For a pre-sorted list of 30 thousand items:

In [7]:
def partial_presorted_func(func):
    thirtyK = np.arange(0, 30_000)
    %timeit -r 2 -n 2 func(thirtyK)


In [8]:
partial_presorted_func(bucket_sort_int)

158 ms ± 3.65 ms per loop (mean ± std. dev. of 2 runs, 2 loops each)


For a reversed list of 30 thousand items:

In [9]:
def partial_reversed_func(func):
    thirtyK = np.arange(0, 30_000)[::-1]
    %timeit -r 1 -n 1 func(thirtyK)

In [10]:
partial_reversed_func(bucket_sort_int)

155 ms ± 0 ns per loop (mean ± std. dev. of 1 run, 1 loop each)

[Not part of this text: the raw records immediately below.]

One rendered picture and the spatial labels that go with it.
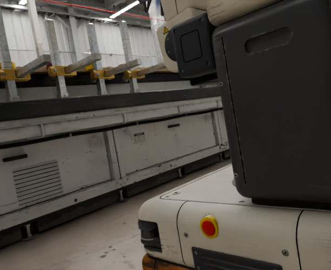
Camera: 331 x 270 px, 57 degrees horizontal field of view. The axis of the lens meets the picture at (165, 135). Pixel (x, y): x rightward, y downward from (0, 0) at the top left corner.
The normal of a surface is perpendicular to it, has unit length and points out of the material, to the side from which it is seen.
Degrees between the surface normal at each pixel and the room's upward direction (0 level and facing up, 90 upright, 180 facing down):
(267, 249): 90
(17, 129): 90
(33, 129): 90
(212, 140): 90
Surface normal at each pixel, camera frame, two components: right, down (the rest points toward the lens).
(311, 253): -0.67, 0.15
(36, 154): 0.72, -0.09
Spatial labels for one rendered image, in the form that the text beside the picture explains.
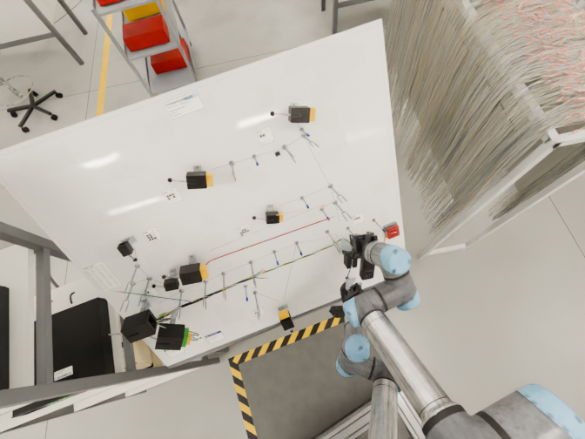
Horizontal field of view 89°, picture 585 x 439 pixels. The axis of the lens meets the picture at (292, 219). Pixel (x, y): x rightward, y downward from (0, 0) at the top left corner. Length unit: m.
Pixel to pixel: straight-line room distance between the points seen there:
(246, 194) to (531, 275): 2.25
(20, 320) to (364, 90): 1.24
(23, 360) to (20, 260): 0.31
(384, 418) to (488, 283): 1.78
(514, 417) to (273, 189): 0.82
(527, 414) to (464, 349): 1.75
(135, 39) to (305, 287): 2.63
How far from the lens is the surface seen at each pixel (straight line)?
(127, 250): 1.09
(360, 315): 0.87
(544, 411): 0.75
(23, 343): 1.18
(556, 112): 1.30
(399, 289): 0.90
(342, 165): 1.08
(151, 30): 3.22
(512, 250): 2.78
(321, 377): 2.30
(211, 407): 2.44
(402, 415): 2.14
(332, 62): 1.00
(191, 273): 1.06
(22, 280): 1.24
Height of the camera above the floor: 2.29
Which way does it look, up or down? 67 degrees down
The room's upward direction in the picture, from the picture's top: 14 degrees counter-clockwise
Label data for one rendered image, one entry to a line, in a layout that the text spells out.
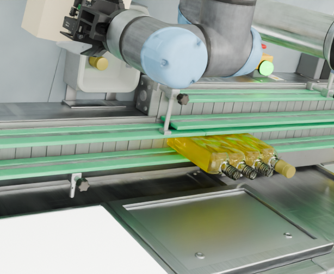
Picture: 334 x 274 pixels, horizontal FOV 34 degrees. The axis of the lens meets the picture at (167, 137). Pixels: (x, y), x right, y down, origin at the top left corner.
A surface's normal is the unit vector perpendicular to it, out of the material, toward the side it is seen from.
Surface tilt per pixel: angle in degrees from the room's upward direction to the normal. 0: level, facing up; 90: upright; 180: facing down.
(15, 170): 90
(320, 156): 0
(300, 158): 0
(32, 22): 90
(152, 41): 88
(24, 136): 90
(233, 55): 3
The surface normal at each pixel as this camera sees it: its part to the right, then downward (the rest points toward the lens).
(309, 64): -0.81, 0.05
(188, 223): 0.19, -0.92
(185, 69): 0.54, 0.38
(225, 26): -0.11, 0.37
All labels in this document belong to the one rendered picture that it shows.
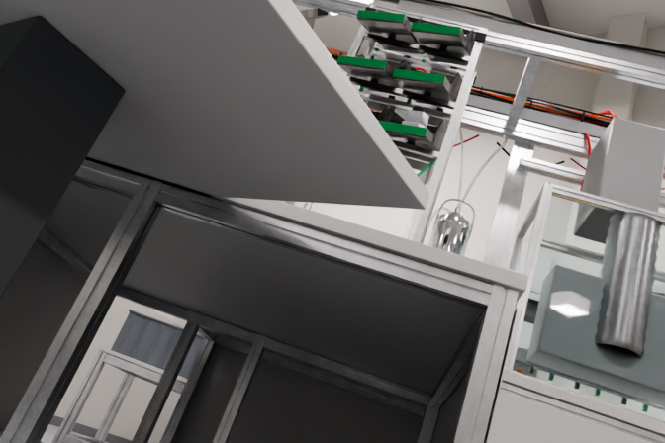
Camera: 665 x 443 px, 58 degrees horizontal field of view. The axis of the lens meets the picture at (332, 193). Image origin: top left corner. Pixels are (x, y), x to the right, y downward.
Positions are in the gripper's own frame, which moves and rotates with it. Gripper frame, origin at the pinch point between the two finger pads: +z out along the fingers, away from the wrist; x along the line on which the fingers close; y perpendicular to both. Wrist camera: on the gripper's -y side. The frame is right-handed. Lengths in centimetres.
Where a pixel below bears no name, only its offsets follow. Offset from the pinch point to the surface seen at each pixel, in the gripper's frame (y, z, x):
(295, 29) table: 23, 32, 44
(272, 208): 41.3, -5.3, 7.6
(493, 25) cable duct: -26, -10, -130
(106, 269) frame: 51, -30, 28
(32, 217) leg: 41, -7, 54
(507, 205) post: 44, -20, -158
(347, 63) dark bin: 4.9, -12.7, -32.1
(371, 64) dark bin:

This is remarkably faster than the fastest sorting algorithm in 01.1, merge sort. It took merge sort approximately 1.17 seconds to sort 30.000 items. Bucket sort does this in 156 milliseconds. Merge sort is about 7.5 times faster in this scenario!

The next question to answer is, what type of time complexity can be used to describe bucket sort?

Now this is far from the regular implementation of bucket sort. Usually, bucket sort implements other sorting algorithms on its buckets. This implementation recursively uses bucket sort instead. This version of bucket sort also works on negative integers, adding some time complexity to the equation.

This version of bucket sort can be described as such:

First of all, bucket sort loops through all of the items in the list twice to split positives and negatives. This adds $2n$ to our Big O.

Next, it loops through all of our negative numbers, adding $a$ (number of negative numbers) to our Big O. 

The following it does twice, once for the positive, and once for the negative numbers.

Bucket sort maps through all values in the array to turn them into strings. This adds another $n$ to our Big O.
Next, bucket sort loops through the strings and integers together. This adds another $n$ to our Big O. Bucket sort then concatenates the buckets, adding another $n$ to our Big O. This then recursively loops $k$(longest string in negatives) and $p$(longest string in positives) times.

After both the absolute negatives, and positives have been sorted, the absolute negatives get negated and reversed. This adds another $2a$ to our Big O. Then, finally, the sorted negatives and sorted positives get concatenated, adding the final $n$ to our Big O.

This, finally, results in the following big O:

$O(3(a+n)+k(2n)+p(2n))$

This big O is the worse-case scenario. The best case scenario is when $a==0$. In this scenario, there is no longest negative string. This results in the following big O:

$O(3n + p(2n))$

This Big O may be reduced to simply $O(n)$, as the time complexity grow linearly.